Another good example of where flexibility can provide a good dangerous-game experience is with elephant hunting. Elephants can be extremely dangerous to humans. They can be ill-tempered and they will hold a grudge, often charging on first sight or scent. Every year they kill a lot of people, including hunters.
Few survive an attack from the largest land mammal simply because it is so big and powerful. Elephants are creative about how they make you dead. They will crush you with their forehead, rip you apart like a loaf of French bread, impale you with a tusk as big around as a man’s thigh or stomp you into a bloody, muddy pulp.
Hunting is done at close range and often in thick brush. A big bull can weigh more than 6 tons, so there is no rifle on earth that will feel like it’s too big when he is staring you down at 20 yards.
Sometimes you can find a “problem” elephant, one that has been raiding crops or harassing the locals. If the timing is right you may be able to get a permit to hunt that specific elephant for a much lower price. But this is a hit-or-miss proposition. If you can find one and the timing works, it might be the deal of a lifetime. Once again, working with a good agent and being very flexible can make this happen.
Consider a "Cull" Hunt
These are “cull” hunts so you cannot keep any part of the elephant, and you are not allowed to take anything home except photos. But you can keep the memories, which might well be outstanding. Besides, shipping trophies home is extremely expensive, as is taxidermy work, so you save the cost of all that.

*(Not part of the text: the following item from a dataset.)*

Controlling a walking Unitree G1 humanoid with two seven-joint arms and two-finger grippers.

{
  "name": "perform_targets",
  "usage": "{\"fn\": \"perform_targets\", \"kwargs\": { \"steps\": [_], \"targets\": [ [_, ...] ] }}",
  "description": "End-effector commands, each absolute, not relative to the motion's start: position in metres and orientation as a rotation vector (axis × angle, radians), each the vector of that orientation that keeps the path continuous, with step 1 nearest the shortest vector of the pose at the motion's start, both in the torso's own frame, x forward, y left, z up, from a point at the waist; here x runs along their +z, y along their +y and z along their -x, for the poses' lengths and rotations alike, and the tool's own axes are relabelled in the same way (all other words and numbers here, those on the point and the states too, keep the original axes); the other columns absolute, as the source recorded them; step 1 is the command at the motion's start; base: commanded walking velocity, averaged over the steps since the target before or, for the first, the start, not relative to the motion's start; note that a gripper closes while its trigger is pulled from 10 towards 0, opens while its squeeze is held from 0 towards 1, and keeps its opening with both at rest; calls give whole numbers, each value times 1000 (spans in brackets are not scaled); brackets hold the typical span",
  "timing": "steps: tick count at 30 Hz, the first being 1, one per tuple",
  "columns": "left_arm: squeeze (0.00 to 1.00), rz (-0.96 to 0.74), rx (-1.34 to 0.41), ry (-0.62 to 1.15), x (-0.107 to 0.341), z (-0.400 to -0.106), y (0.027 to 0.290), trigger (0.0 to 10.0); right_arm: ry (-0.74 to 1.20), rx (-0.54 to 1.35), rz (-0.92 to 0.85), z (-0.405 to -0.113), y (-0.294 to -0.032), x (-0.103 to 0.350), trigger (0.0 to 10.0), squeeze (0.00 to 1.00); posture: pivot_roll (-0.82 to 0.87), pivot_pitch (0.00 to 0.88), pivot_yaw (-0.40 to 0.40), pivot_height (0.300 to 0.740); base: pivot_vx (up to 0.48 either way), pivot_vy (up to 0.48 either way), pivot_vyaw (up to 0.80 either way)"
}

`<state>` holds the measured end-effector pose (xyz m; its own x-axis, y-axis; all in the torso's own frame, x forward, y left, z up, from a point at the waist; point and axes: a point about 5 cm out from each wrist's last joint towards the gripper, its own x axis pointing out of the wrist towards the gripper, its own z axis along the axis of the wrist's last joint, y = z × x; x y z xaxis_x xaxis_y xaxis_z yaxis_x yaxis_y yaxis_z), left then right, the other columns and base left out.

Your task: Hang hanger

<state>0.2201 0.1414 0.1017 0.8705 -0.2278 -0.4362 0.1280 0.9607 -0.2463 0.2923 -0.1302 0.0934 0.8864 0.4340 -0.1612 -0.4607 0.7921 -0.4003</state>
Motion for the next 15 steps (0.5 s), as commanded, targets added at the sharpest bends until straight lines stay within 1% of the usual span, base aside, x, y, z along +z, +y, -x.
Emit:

Most PHs I know consider hunting tuskless elephants to be among the most dangerous of all big-game hunting. First off, they are almost exclusively cows (although mine was a bull). Generally the bulls are docile, well-tempered critters but the cows are the most dangerous—they’re mean, vicious and in a perpetual state of awareness. They’re the worst. Like the little guy who is trying to make up for being small, the tuskless elephants seem like they are always spoiling for a fight.
While the big trophy bulls are loners or travel in a small groups, the tuskless elephants will be with the herds. The herds are primarily made up of cows and youngsters. You will be required to sneak around all those elephant eyes, ears and long smellers while trying to find a tuskless elephant to shoot. So the end result is that hunting one is probably going to be one of the most adrenaline-filled experiences of your life.
My hunt was all of that. One morning we were chased by a bunch of elephants and barely avoided the need to shoot our way out of trouble. When we reached a clearing and stopped to shoot, we spooked some other elephants. We stopped moving just as they started, and the herd that was intent on stomping us flat mistook their noise for us and went after the other elephants. We slipped out of there as fast and as quietly as we could.
Later, the elephant I shot charged from just 12 yards. My first shot missed the brain and as with the buffalo, it got noisy. After it was over, the tracker pointed at the full auto FNH FAL the game scout carried while he looked at my bolt-action and said, “Your gun shoot faster than his gun!” I guess all that practice paid off.
The great part is that the trophy fees for a tuskless hunt will run about $3,000 to $4,000. That’s a fraction of the trophy fee for a bull elephant. You get everything except the ivory tusks. In fact, you will probably get a more exciting hunting experience than you would with a big bull elephant.